● WORK TO COMPLETE
Check each line of the listing below for the string "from", then give only the number of lines where it occurs.
━━━━━ DATA SECTION ━━━━━
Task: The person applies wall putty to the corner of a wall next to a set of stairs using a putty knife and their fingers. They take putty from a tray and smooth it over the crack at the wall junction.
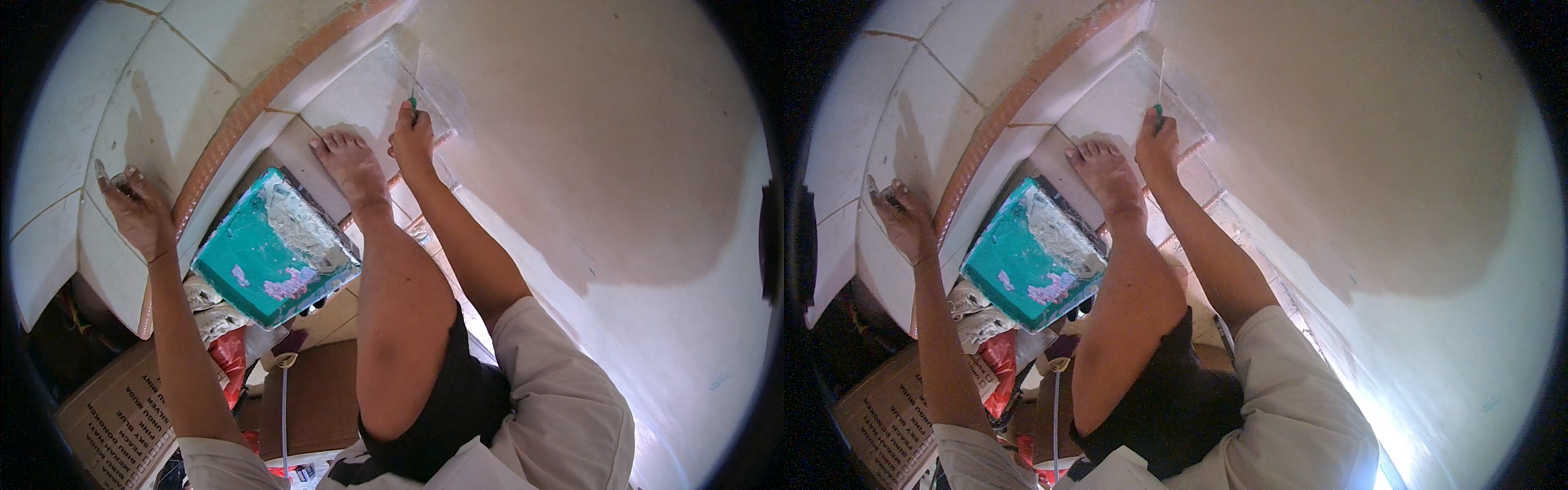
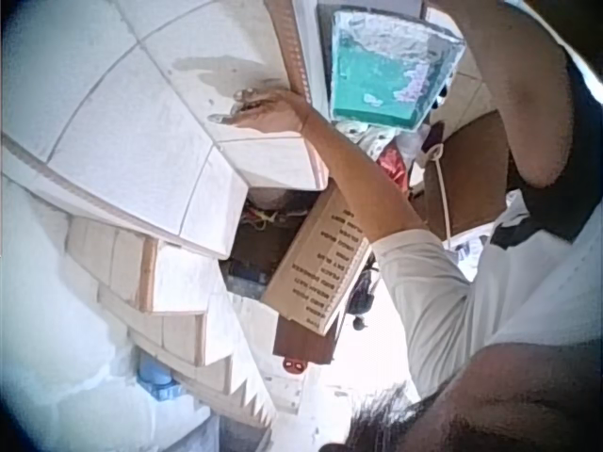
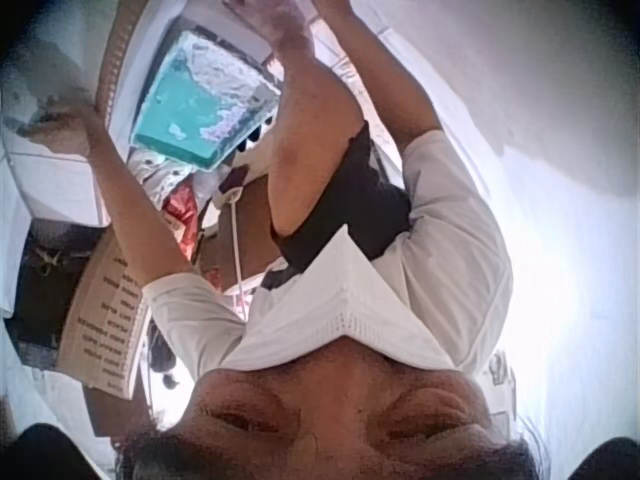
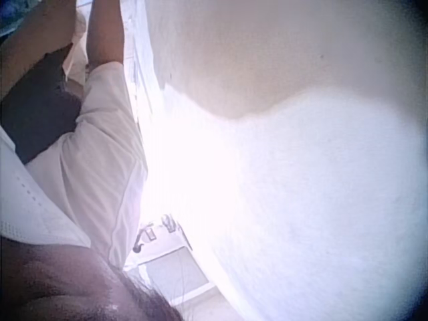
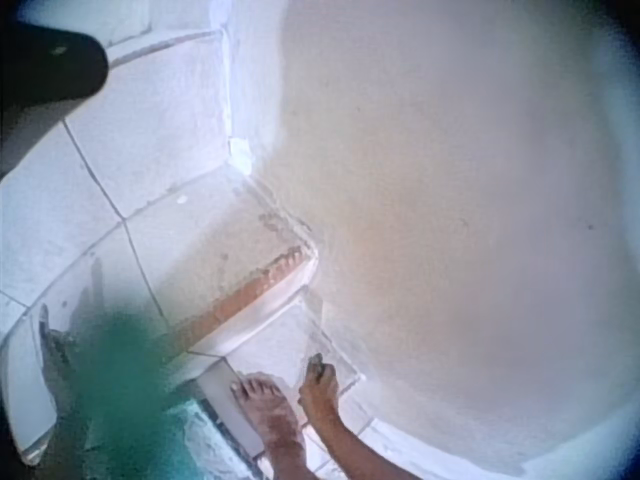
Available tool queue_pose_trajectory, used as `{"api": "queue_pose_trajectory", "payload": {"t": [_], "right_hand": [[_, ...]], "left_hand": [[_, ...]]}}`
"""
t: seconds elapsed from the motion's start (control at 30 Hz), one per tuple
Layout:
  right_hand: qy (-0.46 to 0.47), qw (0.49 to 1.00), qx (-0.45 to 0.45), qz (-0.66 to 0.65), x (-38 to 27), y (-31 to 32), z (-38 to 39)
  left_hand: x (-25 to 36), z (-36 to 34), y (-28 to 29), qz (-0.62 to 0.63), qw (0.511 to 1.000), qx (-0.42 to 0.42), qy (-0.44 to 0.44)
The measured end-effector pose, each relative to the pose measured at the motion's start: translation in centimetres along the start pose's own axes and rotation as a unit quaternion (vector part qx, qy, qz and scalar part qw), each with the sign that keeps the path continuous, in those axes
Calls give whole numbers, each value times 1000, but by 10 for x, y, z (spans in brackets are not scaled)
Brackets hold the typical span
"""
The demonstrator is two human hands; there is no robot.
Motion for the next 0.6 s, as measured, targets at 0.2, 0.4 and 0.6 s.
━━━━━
● ANSWER TO THE EXERCISE
2